--- Task prompt ---
Output exactly, with nothing added, the entries from the first line through the line with "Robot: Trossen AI".

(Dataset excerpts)
- Opening Delimiter -
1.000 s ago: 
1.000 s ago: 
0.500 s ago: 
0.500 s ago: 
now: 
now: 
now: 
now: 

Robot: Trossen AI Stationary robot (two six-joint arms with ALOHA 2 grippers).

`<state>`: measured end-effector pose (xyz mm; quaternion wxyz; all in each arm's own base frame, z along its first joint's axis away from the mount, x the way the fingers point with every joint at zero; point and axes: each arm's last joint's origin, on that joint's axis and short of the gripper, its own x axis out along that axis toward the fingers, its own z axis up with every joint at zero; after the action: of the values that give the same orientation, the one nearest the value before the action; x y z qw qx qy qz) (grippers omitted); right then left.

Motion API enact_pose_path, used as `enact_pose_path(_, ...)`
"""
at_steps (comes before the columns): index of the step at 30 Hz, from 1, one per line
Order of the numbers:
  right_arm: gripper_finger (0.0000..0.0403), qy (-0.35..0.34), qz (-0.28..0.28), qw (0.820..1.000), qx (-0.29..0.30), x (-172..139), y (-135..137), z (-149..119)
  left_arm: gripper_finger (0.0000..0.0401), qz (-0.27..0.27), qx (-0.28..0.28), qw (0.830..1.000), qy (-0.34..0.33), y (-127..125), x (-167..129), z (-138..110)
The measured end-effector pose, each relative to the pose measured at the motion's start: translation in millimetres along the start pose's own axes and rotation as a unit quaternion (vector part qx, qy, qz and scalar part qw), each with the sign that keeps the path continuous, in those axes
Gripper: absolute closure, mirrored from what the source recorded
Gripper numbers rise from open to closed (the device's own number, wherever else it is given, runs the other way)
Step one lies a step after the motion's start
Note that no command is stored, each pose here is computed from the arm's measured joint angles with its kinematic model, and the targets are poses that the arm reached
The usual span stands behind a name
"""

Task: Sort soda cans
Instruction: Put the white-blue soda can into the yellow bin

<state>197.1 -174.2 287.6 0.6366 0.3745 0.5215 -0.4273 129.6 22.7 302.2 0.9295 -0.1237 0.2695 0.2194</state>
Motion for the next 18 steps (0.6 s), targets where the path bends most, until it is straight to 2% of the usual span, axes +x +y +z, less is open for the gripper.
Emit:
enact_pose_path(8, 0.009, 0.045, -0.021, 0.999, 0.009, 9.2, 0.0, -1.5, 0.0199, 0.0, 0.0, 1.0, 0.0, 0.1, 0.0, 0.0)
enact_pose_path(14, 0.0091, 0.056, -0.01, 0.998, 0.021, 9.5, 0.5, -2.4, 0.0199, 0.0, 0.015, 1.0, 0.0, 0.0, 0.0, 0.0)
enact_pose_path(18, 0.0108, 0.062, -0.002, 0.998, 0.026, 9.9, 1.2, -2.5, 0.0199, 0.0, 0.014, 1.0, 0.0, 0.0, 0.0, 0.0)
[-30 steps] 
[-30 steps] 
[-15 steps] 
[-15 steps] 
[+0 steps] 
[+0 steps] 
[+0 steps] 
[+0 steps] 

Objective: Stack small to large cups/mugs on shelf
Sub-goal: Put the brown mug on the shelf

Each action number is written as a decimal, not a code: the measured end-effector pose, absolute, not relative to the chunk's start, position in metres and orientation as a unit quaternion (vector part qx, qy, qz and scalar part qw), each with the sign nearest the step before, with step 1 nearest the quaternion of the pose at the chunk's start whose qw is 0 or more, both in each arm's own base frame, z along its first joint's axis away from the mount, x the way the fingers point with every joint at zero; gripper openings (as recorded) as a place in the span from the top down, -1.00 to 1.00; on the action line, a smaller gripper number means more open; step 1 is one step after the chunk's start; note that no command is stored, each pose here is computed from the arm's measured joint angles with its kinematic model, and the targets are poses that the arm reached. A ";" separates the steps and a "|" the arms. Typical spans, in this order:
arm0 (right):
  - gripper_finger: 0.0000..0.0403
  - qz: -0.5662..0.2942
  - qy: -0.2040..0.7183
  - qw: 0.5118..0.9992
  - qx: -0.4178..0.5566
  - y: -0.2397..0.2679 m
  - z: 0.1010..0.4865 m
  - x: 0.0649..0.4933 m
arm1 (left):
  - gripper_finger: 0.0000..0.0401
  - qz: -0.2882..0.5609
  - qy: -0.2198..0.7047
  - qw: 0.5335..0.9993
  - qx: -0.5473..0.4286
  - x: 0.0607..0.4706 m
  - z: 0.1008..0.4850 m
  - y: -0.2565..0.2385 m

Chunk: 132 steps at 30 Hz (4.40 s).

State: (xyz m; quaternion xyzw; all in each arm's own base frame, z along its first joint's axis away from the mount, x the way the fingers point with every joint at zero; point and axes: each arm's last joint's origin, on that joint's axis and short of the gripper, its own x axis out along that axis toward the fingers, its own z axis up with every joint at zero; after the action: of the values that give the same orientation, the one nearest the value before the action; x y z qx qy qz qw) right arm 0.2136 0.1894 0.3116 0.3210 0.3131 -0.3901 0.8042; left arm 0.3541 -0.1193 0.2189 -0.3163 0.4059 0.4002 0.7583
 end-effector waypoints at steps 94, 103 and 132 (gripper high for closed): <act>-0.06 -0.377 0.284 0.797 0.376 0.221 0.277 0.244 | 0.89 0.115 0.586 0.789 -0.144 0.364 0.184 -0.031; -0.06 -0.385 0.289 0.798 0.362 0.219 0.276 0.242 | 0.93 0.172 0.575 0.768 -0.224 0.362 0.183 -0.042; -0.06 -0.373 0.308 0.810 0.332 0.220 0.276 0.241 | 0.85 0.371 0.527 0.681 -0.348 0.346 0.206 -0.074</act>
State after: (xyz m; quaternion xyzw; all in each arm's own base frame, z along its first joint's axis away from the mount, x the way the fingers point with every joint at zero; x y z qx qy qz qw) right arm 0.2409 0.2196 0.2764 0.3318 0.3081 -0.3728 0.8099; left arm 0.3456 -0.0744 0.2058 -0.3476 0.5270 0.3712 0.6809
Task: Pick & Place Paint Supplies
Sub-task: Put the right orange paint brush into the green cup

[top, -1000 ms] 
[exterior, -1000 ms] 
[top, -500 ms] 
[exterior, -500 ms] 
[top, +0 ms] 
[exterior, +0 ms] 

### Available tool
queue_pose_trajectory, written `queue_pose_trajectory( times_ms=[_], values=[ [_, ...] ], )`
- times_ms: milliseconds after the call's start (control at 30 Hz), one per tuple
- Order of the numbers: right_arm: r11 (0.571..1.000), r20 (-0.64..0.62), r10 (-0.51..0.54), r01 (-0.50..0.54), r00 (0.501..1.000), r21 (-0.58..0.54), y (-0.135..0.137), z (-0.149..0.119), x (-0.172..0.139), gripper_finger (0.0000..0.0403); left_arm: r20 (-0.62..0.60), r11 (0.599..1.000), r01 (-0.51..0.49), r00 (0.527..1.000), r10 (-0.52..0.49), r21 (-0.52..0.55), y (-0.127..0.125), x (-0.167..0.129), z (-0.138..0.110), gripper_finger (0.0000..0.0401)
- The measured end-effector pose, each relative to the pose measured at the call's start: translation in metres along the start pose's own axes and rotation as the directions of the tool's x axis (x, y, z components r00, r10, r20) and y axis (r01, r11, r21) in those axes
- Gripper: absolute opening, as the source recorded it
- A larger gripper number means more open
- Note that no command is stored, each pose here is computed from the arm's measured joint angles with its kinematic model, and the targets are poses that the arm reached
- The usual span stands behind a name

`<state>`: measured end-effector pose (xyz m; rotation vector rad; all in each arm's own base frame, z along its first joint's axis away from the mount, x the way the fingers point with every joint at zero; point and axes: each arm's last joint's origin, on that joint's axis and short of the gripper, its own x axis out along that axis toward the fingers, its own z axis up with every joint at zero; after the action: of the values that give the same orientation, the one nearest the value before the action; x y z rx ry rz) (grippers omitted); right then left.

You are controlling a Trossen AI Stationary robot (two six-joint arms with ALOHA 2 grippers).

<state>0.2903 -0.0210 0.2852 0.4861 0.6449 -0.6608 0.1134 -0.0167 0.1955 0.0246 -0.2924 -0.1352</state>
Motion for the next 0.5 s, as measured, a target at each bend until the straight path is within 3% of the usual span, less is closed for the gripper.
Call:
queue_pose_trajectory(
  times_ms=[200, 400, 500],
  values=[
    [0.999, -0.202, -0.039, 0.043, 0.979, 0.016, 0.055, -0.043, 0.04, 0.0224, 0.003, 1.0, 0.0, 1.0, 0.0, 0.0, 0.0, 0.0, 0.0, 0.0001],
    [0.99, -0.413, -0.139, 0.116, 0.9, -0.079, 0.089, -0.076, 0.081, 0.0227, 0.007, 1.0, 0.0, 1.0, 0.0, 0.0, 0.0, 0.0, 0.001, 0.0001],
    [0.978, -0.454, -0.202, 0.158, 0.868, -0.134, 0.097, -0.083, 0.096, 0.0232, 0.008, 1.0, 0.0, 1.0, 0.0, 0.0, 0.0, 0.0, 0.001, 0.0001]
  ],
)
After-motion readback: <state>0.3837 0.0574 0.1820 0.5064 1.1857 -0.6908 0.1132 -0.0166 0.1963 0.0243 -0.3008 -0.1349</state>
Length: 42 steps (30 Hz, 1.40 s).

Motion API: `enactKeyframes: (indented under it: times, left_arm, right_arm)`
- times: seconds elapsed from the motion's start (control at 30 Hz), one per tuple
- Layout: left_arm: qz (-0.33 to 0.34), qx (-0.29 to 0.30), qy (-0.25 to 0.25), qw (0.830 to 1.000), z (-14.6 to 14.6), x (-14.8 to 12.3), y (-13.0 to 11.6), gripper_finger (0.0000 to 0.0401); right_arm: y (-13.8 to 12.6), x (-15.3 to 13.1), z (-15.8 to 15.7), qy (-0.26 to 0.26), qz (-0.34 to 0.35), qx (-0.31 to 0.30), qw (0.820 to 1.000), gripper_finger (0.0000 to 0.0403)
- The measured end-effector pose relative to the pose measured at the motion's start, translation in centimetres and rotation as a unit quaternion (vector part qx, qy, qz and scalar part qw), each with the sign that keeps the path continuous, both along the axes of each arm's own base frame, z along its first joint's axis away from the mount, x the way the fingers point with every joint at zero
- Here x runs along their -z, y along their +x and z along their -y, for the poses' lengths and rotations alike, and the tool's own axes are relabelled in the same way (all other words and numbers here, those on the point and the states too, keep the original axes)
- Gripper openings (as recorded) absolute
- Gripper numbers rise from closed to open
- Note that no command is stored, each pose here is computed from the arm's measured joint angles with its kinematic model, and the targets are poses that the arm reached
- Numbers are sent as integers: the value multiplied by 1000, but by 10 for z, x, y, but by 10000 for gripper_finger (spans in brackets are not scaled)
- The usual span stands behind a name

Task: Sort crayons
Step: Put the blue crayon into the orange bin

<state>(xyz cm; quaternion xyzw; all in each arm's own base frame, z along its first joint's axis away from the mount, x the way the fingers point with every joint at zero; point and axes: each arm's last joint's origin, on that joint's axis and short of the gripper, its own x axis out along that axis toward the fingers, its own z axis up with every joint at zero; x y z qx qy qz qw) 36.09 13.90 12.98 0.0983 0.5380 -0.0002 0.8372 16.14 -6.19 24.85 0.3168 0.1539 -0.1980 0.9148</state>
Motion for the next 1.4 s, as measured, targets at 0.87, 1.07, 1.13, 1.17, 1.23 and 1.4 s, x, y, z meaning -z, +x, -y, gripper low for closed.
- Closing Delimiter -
--- Exercise solution ---
1.000 s ago: 
1.000 s ago: 
0.500 s ago: 
0.500 s ago: 
now: 
now: 
now: 
now: 

Robot: Trossen AI Stationary robot (two six-joint arms with ALOHA 2 grippers).

No more output is expected here.